> Task directions
Below are records; transcribe only the line with "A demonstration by" and those after it, through the last line, without any change.

++++ Dataset entries ++++

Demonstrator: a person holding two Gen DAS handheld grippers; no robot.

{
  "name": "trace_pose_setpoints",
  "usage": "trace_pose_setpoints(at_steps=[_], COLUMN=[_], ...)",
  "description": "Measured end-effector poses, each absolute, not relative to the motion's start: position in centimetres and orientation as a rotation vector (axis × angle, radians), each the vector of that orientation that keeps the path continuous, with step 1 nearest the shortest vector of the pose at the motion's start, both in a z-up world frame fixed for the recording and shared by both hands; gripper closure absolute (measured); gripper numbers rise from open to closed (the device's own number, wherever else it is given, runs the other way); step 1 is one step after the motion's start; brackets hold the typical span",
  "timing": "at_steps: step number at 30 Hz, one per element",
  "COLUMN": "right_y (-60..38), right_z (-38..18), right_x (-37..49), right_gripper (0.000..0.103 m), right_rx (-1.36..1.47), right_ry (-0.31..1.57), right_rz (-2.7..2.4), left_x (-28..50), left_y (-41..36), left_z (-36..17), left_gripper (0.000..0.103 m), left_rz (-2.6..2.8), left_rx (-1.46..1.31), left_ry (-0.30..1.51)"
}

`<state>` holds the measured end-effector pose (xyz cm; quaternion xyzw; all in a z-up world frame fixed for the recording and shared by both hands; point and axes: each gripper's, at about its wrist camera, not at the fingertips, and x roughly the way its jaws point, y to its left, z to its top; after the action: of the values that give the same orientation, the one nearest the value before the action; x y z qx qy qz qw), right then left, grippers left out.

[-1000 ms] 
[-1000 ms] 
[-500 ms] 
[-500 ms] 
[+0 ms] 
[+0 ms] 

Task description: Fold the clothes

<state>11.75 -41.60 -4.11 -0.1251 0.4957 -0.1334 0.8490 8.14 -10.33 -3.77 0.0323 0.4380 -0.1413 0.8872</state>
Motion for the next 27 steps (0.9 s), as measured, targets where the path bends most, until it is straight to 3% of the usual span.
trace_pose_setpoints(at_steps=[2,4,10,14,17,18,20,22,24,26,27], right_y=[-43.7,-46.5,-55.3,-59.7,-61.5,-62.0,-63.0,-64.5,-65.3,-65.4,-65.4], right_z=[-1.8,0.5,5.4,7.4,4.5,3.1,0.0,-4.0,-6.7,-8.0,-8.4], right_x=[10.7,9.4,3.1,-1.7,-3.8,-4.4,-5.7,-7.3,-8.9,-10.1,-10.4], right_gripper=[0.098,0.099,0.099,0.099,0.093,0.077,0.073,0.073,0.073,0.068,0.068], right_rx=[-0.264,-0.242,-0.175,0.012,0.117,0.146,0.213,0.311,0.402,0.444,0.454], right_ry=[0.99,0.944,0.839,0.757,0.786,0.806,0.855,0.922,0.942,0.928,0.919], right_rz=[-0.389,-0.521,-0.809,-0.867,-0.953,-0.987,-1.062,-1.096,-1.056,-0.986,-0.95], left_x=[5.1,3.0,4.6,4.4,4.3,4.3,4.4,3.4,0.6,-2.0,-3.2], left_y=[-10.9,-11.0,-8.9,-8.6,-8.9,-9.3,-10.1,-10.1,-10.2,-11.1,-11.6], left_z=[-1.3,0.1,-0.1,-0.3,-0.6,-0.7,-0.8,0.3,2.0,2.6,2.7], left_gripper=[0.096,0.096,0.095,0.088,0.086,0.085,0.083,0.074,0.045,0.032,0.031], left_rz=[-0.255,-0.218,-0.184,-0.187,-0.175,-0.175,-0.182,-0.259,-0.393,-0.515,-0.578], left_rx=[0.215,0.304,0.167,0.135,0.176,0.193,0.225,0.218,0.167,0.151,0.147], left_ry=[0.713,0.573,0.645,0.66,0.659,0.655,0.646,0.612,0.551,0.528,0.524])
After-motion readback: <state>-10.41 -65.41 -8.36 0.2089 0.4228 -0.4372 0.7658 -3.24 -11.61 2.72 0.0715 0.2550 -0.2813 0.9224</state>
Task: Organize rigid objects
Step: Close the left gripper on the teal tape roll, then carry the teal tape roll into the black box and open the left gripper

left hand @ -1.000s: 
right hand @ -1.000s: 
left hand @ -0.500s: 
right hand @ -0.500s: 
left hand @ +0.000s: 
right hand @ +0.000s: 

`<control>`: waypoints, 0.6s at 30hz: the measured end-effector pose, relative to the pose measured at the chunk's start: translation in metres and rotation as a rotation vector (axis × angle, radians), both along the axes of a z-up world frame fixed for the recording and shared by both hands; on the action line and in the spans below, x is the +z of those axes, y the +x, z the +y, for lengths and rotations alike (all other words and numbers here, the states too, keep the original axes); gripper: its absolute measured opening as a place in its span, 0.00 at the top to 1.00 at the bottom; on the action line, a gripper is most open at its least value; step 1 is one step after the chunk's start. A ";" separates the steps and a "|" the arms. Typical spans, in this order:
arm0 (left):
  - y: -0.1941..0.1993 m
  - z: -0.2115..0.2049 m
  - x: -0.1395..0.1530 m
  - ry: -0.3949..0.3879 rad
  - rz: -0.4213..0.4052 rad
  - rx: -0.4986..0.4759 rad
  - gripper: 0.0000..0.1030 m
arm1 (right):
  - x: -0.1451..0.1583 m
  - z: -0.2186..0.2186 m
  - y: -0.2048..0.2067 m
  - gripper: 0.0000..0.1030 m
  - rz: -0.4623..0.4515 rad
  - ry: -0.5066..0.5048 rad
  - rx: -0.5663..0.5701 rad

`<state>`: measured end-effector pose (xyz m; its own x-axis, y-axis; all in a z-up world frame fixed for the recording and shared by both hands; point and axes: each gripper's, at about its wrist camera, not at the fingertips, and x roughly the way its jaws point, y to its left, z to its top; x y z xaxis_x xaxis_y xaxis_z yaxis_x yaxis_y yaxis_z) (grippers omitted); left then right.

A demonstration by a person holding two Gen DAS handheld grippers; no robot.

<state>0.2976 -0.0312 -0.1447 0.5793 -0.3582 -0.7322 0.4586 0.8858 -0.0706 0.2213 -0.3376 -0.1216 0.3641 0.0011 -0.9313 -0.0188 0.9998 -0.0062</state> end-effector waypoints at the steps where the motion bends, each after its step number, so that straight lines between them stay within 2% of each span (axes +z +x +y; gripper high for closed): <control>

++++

> Exercise answer
A demonstration by a person holding two Gen DAS handheld grippers; no robot.

<state>0.2976 -0.0312 -0.1447 0.5793 -0.3582 -0.7322 0.4586 0.8858 -0.0706 0.2213 -0.3376 -0.1216 0.3641 0.0011 -0.9313 -0.0188 0.9998 -0.0062</state> end-effector waypoints at the steps where the motion bends, each after its step number, so that straight lines between them stay within 2% of each span (axes +z +x +y; gripper high for closed): <control>

Nothing further is needed for the answer.